If a record below holds a picture, leave the picture out and copy the rest exactly.

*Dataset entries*
• • •

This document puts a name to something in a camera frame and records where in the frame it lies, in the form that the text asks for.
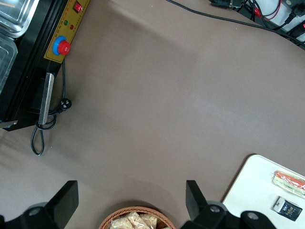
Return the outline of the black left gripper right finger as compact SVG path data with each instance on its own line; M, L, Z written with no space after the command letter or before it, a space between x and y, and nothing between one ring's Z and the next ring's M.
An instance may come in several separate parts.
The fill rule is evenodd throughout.
M190 216L183 229L237 229L238 218L221 202L207 201L194 180L186 181L185 204Z

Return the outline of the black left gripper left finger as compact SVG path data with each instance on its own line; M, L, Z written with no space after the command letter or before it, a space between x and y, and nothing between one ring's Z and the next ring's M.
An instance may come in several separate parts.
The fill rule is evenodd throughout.
M78 182L67 181L44 206L32 207L24 213L25 226L27 229L63 229L78 205Z

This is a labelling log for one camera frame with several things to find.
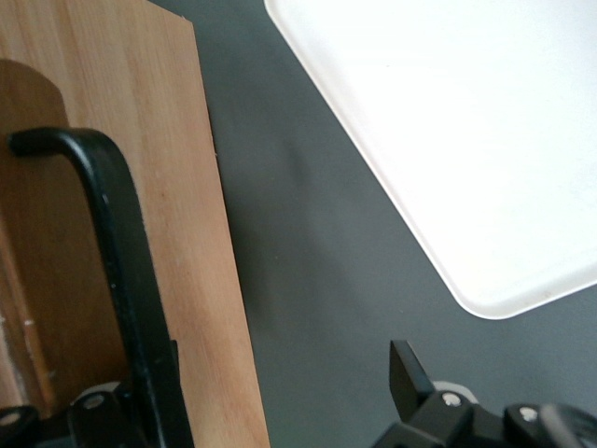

• • •

*TASK ANSWER*
This document puts a name to something in a camera frame and records where in the frame it lies, in the form that the text asks for.
Return the outline of the black left gripper right finger as compact SVG path data with each instance on its own line; M, L, Z written with no space after the command letter or before it, a space between x and y, and nothing between one ring's Z and the next ring's M.
An instance may come in several separate parts.
The fill rule is evenodd throughout.
M190 216L183 229L237 229L238 218L221 202L207 201L194 180L186 181L185 204Z

Return the outline of the black left gripper left finger as compact SVG path data with each instance on its own line; M, L, Z written with no space after the command letter or before it, a space between x and y, and nothing between one ring's Z and the next ring's M.
An instance may come in several separate parts.
The fill rule is evenodd throughout.
M78 182L67 181L44 206L32 207L24 213L25 226L27 229L63 229L78 205Z

This is a labelling log for one camera frame with several things to find.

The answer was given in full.